Clearly, this lawsuit was filed in violation of the MPLA and the circuit court should have
dismissed the complaint for lack of subject matter jurisdiction. See PrimeCare Medical, 242
W. Va. at 337, 835 S.E.2d at 581, Syl. Pt. 2. The providers are entitled to a writ of prohibition. See
id. at 345, 835 S.E.2d at 589 (granting writ of prohibition and vacating circuit court order that had
denied motion to dismiss for failure to comply with MPLA).
The providers make the additional argument that the dismissal of this case should be with
prejudice. However, a dismissal for lack of subject matter jurisdiction is not a decision on the
merits and is, therefore, generally a dismissal without prejudice. See Tanner, 246 W. Va. at 368,
873 S.E.2d at 899. We conclude that this dismissal should be without prejudice.
Conclusion
For the foregoing reasons, we conclude that the circuit court erred by failing to dismiss Ms.

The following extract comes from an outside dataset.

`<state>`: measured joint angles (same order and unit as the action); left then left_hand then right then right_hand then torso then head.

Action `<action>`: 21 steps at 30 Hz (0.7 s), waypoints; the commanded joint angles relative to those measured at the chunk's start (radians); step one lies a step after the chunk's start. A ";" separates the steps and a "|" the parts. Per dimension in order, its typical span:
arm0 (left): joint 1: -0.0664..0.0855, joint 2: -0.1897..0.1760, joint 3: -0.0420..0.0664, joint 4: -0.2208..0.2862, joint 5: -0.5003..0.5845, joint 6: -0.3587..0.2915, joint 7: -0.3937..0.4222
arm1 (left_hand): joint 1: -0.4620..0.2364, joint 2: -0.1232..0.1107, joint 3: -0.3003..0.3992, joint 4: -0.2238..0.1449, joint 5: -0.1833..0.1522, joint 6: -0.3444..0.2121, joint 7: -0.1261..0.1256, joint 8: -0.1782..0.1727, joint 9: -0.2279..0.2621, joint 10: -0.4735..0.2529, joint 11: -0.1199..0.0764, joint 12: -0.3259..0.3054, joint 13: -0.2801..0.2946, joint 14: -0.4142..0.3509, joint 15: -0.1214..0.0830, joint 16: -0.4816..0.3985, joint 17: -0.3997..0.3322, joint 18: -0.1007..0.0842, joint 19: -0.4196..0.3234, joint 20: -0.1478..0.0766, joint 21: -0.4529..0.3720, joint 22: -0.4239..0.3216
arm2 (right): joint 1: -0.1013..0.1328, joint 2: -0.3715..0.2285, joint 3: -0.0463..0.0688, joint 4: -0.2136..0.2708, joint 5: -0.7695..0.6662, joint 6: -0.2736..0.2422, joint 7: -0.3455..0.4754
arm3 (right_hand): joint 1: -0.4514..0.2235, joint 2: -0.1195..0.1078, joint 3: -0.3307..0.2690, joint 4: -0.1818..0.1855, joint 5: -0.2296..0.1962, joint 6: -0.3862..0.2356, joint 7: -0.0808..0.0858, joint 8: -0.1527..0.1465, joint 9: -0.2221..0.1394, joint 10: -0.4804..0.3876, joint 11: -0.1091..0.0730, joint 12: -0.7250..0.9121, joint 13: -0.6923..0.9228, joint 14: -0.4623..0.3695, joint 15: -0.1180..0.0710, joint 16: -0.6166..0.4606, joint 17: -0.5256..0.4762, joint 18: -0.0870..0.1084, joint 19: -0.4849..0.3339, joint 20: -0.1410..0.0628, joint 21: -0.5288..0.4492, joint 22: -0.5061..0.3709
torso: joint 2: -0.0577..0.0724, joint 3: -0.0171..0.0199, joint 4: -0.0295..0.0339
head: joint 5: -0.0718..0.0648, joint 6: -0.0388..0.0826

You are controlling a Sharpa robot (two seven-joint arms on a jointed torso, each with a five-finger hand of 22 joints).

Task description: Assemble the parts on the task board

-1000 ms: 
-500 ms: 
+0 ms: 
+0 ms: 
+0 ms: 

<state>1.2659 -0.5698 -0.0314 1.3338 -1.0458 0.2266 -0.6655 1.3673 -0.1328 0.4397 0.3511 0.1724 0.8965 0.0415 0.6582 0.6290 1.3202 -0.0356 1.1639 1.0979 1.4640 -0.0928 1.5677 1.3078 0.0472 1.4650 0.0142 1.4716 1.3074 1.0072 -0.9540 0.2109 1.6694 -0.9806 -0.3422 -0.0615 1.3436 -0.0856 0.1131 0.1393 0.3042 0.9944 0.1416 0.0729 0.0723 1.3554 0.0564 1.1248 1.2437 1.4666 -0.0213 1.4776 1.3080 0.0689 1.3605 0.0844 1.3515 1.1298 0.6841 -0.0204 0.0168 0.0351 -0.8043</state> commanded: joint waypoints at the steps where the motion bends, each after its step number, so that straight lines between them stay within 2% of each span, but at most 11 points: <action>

Endicott’s complaint based upon her failure to comply with the MPLA’s pre-suit notice
requirements. Accordingly, we grant a writ of prohibition and vacate the circuit court’s January
30, 2023, order denying the providers’ motions to dismiss. We remand this case to the circuit court
with directions to enter an order dismissing the complaint without prejudice.
Writ granted.
ISSUED: March 20, 2024
CONCURRED IN BY:
Justice Elizabeth D. Walker
Justice John A. Hutchison
Justice William R. Wooton
Justice C. Haley Bunn
6
DISSENTING:
Chief Justice Tim Armstead
Armstead, Chief Justice, dissenting:
I dissent to the majority’s resolution of this case. I would have set this case for oral
argument to thoroughly address the errors alleged. Having reviewed the parties’ briefs and the
issues raised therein, I believe a formal opinion of this Court was warranted, not a memorandum
decision. Accordingly, I respectfully dissent.